◆ **RECORDED DATA**:
- - - - -

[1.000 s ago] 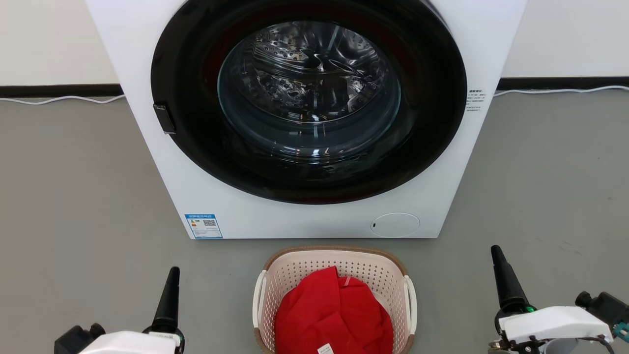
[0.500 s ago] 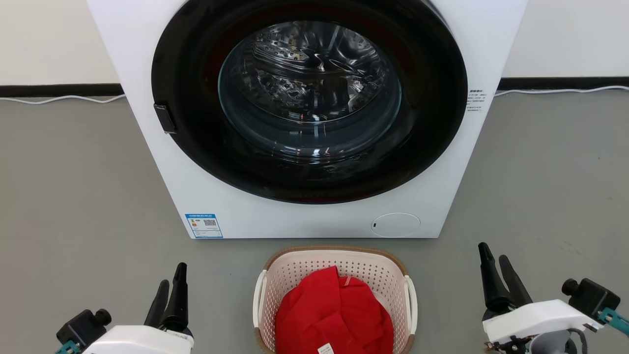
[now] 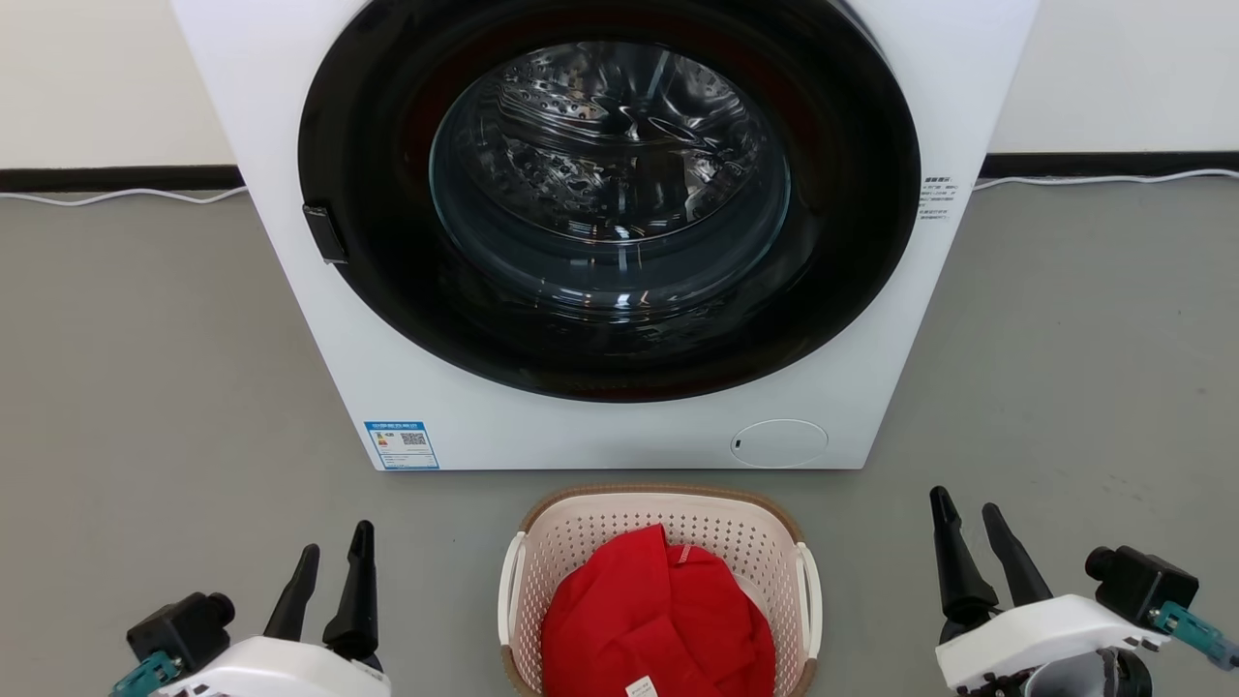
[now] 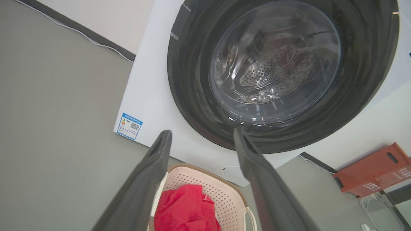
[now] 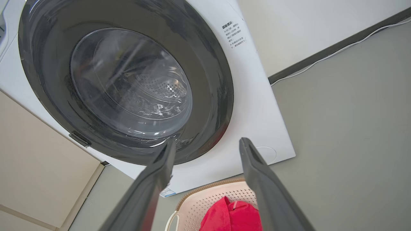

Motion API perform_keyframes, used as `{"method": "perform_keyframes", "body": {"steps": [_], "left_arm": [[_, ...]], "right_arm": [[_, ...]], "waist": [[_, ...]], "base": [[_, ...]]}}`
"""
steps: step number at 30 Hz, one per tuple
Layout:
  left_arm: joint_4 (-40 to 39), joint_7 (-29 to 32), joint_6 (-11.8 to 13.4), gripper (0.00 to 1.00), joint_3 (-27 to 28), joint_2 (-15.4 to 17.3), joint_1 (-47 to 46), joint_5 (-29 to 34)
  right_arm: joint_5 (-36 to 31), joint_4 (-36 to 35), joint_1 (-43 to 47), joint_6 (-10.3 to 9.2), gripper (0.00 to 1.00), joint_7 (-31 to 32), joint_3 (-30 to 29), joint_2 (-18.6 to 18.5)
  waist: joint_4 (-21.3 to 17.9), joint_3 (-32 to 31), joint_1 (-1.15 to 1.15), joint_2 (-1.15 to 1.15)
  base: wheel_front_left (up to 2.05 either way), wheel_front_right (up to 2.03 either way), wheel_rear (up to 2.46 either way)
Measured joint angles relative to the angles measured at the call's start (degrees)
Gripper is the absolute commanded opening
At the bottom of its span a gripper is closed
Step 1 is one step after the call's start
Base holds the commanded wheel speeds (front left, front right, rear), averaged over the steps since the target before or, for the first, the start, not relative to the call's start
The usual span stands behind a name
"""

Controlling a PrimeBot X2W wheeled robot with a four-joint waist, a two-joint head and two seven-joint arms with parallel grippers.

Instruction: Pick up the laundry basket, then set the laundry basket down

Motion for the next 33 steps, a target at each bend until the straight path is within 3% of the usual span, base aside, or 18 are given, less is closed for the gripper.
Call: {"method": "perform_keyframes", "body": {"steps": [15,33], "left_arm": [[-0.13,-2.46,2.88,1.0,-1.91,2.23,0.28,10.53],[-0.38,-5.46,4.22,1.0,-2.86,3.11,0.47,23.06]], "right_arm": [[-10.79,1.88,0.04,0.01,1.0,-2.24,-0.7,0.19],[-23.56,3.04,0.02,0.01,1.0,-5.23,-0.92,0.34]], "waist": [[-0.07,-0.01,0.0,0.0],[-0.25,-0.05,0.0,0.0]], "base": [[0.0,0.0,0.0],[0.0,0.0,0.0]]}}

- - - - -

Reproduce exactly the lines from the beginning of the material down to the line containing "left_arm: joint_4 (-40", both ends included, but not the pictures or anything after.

◆ **TASK RESPONSE**:
[1.000 s ago] 
[0.500 s ago] 
[now] 
[now] 
[now] 

Motion API perform_keyframes, used as `{"method": "perform_keyframes", "body": {"steps": [_], "left_arm": [[_, ...]], "right_arm": [[_, ...]], "waist": [[_, ...]], "base": [[_, ...]]}}`
"""
steps: step number at 30 Hz, one per tuple
Layout:
  left_arm: joint_4 (-40 to 39), joint_7 (-29 to 32), joint_6 (-11.8 to 13.4), gripper (0.00 to 1.00), joint_3 (-27 to 28), joint_2 (-15.4 to 17.3), joint_1 (-47 to 46), joint_5 (-29 to 34)

For this exercise, nothing further remains to be done.